Uno de esos pichones a los pocos días aparece muerto y en la necropsia se le encuentran en el buche restos de semillas de girasol, justo en el momento que nos llega la información de que había una mujer, que es operadora de turismo, guía del parque provincial, coordinadora de un Club de Observadores de Aves (COA) de la localidad de Ituzaingó, que estaba cebando a los guacamayos con una bandeja donde ponía diferentes semillas, entre ellas de girasol, sostuvo la referente de la fundación, Marisi López.

El personal de Rewilding Argentina mantuvo un diálogo con la guía turística, pero se volvieron a observar fotos publicadas en las redes sociales de su estancia ofreciendo avistajes de guacamayos en su campo.

Es una noticia tremenda para el proyecto porque pone en riesgo la salud de los guacamayos, de los que ya están libres, de los pichones, porque volvemos un paso atrás en su libertad y vuelven a ser mascotas”, dijo a Télam la referente de Rewilding.

Se trata de uno de los tres pichones que nació de uno de los huevos obtenidos por la pareja de guacamayos rojos llamados Nioky y Sopa, incorporados a la reserva de los esteros del Iberá por Rewilding Argentina, los primeros en 150 años.

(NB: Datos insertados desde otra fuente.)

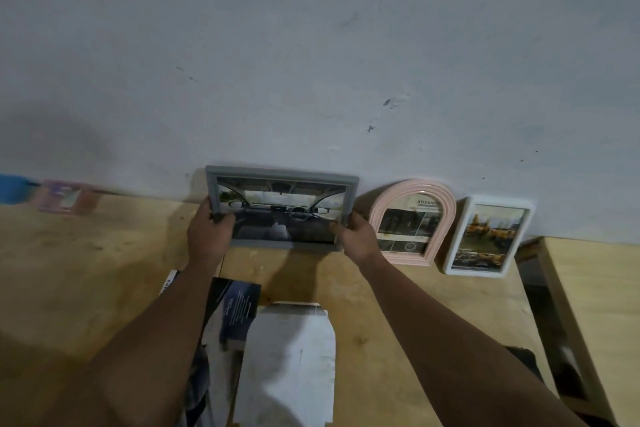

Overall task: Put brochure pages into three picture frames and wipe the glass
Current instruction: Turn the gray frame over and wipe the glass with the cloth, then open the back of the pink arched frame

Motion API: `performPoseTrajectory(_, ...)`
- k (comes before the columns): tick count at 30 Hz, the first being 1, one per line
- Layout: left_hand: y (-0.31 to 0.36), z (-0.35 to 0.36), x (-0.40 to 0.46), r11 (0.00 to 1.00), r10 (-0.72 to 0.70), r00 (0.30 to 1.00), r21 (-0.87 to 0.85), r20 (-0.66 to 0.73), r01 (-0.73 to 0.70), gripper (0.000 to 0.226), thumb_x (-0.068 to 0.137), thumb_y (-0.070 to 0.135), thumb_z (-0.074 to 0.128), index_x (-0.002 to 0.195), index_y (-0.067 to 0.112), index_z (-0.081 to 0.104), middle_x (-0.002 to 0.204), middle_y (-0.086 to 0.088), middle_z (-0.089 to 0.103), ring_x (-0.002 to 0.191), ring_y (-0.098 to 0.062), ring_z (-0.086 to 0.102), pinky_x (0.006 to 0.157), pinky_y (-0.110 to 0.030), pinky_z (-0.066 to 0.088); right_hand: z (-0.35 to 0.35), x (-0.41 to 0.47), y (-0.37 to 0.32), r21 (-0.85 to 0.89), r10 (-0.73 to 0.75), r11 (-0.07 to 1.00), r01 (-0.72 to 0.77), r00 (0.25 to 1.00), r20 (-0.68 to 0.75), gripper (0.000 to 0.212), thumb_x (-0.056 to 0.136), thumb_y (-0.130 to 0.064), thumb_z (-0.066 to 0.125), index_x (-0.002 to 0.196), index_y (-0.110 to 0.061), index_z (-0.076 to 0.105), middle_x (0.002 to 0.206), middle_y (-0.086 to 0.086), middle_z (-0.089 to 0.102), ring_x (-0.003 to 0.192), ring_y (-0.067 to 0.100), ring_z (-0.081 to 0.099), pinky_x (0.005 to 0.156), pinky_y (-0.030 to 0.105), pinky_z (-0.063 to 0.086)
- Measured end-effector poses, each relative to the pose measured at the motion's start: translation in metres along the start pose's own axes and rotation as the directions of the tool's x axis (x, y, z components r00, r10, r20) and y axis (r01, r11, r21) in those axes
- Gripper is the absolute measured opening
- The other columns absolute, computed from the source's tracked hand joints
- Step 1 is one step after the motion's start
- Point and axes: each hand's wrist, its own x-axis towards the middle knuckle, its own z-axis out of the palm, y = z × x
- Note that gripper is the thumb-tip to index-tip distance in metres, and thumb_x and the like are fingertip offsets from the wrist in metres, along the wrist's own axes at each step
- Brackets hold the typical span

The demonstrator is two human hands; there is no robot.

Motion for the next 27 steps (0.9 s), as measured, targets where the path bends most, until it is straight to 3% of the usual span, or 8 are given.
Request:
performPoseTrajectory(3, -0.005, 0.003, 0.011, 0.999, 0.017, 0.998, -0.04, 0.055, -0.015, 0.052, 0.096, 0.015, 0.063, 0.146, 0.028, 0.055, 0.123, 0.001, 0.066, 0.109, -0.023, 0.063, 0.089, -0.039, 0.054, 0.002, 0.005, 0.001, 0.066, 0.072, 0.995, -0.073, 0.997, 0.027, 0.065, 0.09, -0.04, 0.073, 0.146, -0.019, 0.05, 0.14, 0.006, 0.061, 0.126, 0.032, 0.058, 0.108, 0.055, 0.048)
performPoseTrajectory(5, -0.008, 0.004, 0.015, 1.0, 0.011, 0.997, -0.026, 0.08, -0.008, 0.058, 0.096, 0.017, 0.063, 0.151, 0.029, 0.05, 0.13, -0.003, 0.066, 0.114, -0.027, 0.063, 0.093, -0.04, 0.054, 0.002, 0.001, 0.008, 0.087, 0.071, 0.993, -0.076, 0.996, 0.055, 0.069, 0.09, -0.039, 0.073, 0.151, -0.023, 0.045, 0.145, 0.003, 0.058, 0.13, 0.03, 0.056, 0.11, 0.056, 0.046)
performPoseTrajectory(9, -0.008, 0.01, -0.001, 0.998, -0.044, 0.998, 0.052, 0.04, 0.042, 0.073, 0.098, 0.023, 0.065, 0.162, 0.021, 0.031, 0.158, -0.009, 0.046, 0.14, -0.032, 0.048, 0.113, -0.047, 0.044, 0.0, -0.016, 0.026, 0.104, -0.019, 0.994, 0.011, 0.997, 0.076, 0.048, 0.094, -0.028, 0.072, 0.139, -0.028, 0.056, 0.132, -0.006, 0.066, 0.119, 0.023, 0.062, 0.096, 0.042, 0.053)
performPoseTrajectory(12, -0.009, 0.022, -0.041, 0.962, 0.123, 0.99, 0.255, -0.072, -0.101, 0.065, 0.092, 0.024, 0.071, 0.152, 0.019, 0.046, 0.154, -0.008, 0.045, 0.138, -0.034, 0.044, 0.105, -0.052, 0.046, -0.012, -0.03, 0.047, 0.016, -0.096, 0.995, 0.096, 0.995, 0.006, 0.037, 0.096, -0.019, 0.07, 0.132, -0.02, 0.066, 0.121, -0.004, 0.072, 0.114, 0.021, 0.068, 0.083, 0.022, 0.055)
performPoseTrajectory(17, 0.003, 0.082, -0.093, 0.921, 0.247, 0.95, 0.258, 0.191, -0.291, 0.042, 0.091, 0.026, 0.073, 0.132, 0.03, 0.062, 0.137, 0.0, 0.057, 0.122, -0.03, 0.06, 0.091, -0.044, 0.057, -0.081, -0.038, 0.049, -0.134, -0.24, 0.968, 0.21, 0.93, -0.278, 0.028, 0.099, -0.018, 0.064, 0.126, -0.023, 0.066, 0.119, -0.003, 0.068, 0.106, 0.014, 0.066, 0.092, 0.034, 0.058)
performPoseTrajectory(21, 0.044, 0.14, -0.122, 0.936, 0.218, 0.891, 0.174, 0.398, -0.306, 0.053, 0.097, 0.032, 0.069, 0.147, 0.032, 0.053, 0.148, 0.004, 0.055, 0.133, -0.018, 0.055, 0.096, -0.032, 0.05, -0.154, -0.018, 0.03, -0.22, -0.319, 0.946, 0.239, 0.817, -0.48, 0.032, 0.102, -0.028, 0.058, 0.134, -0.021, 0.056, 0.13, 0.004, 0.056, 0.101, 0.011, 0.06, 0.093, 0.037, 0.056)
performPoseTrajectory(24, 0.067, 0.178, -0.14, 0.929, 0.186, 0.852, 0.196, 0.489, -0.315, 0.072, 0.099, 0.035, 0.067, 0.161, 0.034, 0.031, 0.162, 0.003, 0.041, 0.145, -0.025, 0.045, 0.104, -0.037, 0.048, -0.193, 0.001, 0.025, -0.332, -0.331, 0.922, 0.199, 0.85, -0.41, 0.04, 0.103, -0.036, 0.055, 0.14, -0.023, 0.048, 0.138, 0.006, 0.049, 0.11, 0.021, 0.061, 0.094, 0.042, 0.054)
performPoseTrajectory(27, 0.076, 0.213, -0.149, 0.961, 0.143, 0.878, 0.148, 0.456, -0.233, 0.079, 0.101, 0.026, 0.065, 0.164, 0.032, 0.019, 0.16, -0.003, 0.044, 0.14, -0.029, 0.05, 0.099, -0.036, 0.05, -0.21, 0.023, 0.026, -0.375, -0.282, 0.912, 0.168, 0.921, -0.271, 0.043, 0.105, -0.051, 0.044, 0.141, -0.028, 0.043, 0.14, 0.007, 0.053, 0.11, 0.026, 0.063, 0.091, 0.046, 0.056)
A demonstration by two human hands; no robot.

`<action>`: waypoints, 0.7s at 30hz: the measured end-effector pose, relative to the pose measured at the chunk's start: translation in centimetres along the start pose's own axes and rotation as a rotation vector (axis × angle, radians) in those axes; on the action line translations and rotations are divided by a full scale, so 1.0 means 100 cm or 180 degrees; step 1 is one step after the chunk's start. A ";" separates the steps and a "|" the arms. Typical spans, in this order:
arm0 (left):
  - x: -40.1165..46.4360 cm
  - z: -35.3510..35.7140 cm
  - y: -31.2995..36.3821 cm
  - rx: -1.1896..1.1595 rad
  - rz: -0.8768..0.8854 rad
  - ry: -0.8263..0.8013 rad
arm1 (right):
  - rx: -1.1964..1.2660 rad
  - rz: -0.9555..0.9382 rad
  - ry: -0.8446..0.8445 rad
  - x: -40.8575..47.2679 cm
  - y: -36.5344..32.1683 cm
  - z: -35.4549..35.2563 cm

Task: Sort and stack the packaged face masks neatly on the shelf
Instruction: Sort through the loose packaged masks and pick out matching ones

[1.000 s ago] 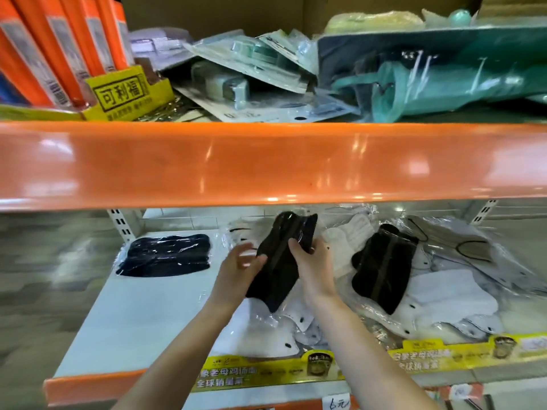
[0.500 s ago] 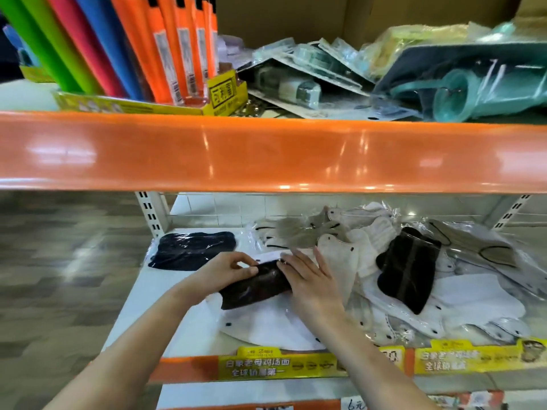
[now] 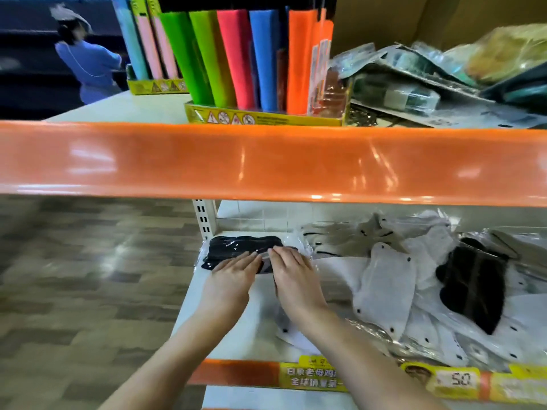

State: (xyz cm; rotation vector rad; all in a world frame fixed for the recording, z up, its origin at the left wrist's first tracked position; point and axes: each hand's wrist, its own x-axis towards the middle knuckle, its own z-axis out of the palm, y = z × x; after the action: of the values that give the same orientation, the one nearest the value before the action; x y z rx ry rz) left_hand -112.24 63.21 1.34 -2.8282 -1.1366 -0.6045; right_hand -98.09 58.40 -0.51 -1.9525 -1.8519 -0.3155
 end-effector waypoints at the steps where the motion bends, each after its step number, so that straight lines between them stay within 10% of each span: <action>1: 0.000 0.006 -0.012 0.0027 -0.0071 0.0073 | 0.0095 -0.0058 0.0061 0.002 -0.005 0.005; 21: 0.008 0.062 -0.052 0.0089 -0.0942 -0.0903 | 0.0440 0.0257 -0.0585 0.005 0.001 0.065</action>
State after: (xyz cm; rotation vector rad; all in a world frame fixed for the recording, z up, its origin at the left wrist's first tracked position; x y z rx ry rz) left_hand -113.09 68.66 -4.65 -2.8067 -1.6133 -0.1940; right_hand -98.77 61.78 -6.07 -2.0108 -1.8453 0.0178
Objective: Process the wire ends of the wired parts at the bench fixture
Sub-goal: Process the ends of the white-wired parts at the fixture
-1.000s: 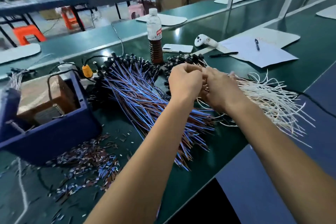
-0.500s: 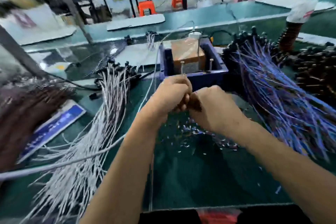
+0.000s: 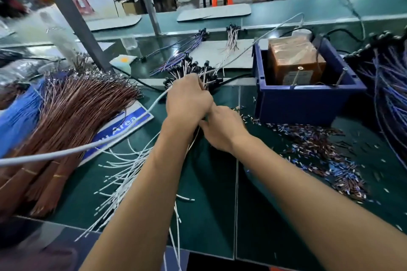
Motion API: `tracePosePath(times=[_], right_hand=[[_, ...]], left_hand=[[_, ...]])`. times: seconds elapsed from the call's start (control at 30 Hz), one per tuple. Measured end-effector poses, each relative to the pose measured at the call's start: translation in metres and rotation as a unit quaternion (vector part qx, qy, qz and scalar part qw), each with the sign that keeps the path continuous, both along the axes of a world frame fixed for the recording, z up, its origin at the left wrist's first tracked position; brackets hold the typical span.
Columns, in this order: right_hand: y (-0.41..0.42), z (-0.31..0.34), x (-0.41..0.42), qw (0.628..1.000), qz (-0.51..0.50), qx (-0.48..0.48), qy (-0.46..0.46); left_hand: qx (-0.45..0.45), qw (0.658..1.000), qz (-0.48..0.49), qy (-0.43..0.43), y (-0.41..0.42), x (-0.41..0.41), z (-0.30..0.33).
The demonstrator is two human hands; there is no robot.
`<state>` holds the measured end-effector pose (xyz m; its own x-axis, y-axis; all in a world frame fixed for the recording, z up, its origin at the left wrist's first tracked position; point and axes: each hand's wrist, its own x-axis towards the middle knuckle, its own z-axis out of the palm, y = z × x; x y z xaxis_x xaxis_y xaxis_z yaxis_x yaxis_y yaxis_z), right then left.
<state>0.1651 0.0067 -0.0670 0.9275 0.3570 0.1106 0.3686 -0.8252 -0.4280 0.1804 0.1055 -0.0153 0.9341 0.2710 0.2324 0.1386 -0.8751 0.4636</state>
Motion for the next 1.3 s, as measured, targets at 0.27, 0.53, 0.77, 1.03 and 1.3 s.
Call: tracePosePath(times=[0.27, 0.53, 0.77, 1.03, 1.3], right_hand=[[0.008, 0.007, -0.002, 0.992, 0.010, -0.124, -0.008], [-0.002, 0.010, 0.001, 0.998, -0.012, 0.031, 0.060], [-0.013, 0.014, -0.012, 0.968, -0.047, 0.222, 0.105], [-0.059, 0.032, -0.039, 0.863, -0.004, 0.432, 0.263], [-0.150, 0.061, -0.053, 0.935, 0.015, 0.248, 0.252]], left_hand=[[0.169, 0.985, 0.027, 0.013, -0.010, 0.050, -0.009], [0.007, 0.999, 0.040, 0.012, -0.021, 0.059, 0.007], [-0.545, 0.833, 0.025, 0.090, -0.045, 0.055, 0.016], [-0.794, 0.584, -0.009, 0.165, -0.040, 0.038, 0.038], [-0.710, 0.658, -0.023, 0.250, -0.055, 0.022, 0.013]])
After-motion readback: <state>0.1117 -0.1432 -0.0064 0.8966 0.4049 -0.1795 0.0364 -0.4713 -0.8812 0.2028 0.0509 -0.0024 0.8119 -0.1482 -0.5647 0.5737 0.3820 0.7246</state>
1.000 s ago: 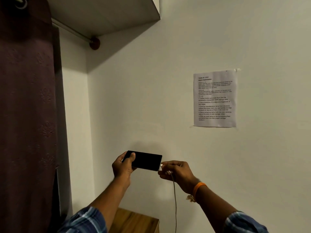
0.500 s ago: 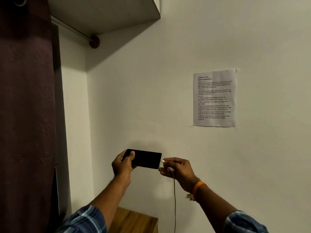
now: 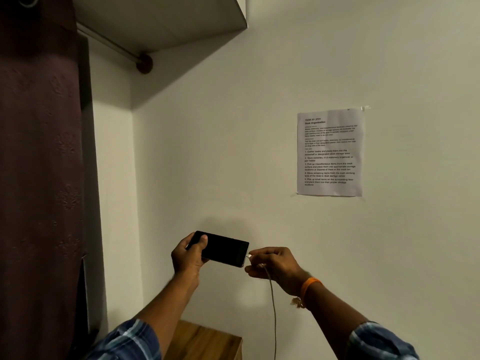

La portavoz explicó que “se tardan años en lograr que estas aves aprendan a ser libres, aprendan a reconocer los frutos silvestres para poder comer y dejen de comer alimentados por una persona en una bandeja y el hecho de que se las pongan hace que retrocedan en la fase de aprendizaje.

Además, “el girasol es altamente dañino porque tiene una gran concentración de aceite que hace que los guacamayos se vuelvan adictos y que en el largo plazo les ocasione la muerte, ya que no es una buena dieta, mucho menos para un pichón y descubrimos que el padre de estos guacamayos recién nacido iba hasta esas bandejas y después alimentaba a los pichones”.